The data is to be repeated exactly, with the images removed.

Source data
::::::::::

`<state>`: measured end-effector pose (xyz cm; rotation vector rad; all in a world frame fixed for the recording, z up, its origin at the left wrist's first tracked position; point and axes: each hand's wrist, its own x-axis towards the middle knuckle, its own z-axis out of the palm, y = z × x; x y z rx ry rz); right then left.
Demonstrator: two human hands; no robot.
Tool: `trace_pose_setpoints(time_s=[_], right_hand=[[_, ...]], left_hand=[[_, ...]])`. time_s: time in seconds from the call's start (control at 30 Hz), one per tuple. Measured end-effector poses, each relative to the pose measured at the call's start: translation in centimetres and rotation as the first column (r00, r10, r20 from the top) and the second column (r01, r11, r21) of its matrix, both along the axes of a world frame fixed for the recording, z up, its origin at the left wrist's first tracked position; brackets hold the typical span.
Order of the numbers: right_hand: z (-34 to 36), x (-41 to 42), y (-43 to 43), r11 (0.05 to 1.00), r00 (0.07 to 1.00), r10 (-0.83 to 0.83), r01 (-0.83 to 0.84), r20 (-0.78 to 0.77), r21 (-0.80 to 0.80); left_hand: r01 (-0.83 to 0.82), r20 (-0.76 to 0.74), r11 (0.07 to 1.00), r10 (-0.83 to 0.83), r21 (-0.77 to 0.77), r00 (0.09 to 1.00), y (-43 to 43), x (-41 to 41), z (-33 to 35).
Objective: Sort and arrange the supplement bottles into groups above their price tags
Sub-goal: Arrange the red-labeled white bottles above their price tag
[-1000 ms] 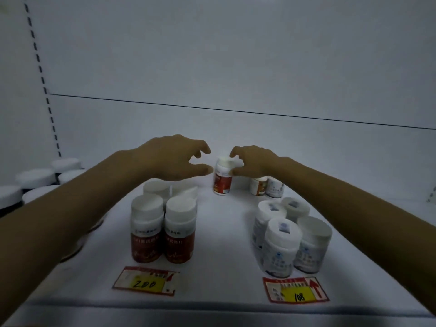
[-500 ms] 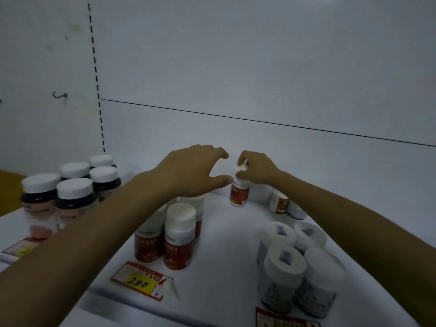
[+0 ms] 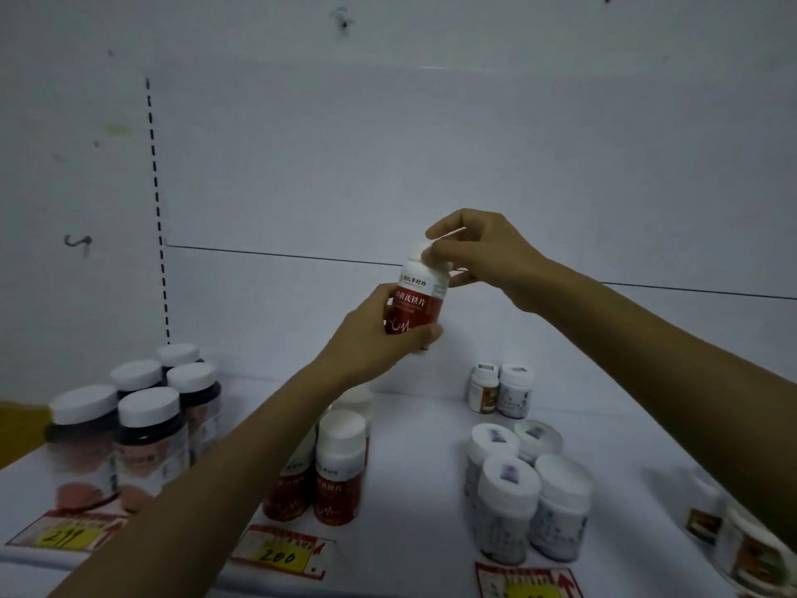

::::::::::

Response area
`<state>`: measured end-effector pose (xyz cm; rotation vector rad; all in a world frame fixed for the recording, z up, its origin at the left wrist's first tracked position; point and axes: each hand's wrist, its own x-axis towards the middle knuckle, its own z-axis out of the palm, y = z × x; x y z rx ry rz); right then left.
Demonstrator: two human hands; no robot.
Tool: `trace_pose_setpoints(time_s=[_], right_hand=[[_, ...]], left_hand=[[_, ...]])`. time_s: time in seconds from the call's start (control at 30 Hz), one per tuple. Measured end-effector poses, each relative to the pose measured at the call's start: translation in centimetres and rotation as the first column (r00, r10, r20 from the top) and the second column (r01, r11, r21) of its matrix, both along the axes of a world frame fixed for the recording, z up, its origin at the left wrist's first tracked position; brackets hold the typical span.
Order of the numbers: right_hand: z (-34 to 36), x (-41 to 42), y (-43 to 43), r11 (0.05 to 1.00), r00 (0.07 to 1.00), r10 (-0.83 to 0.83), r01 (-0.83 to 0.84), r20 (-0.78 to 0.77), r21 (-0.80 to 0.80); left_hand: r01 (-0.83 to 0.82), r20 (-0.76 to 0.74), r11 (0.07 to 1.00), r10 (-0.83 to 0.83), r21 (-0.77 to 0.77), r00 (0.09 to 1.00), y (-43 to 43), x (-41 to 41), z (-33 to 35).
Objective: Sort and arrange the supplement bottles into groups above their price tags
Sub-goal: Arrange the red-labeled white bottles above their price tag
[-1000 ms] 
[-500 ms] 
[+0 ms] 

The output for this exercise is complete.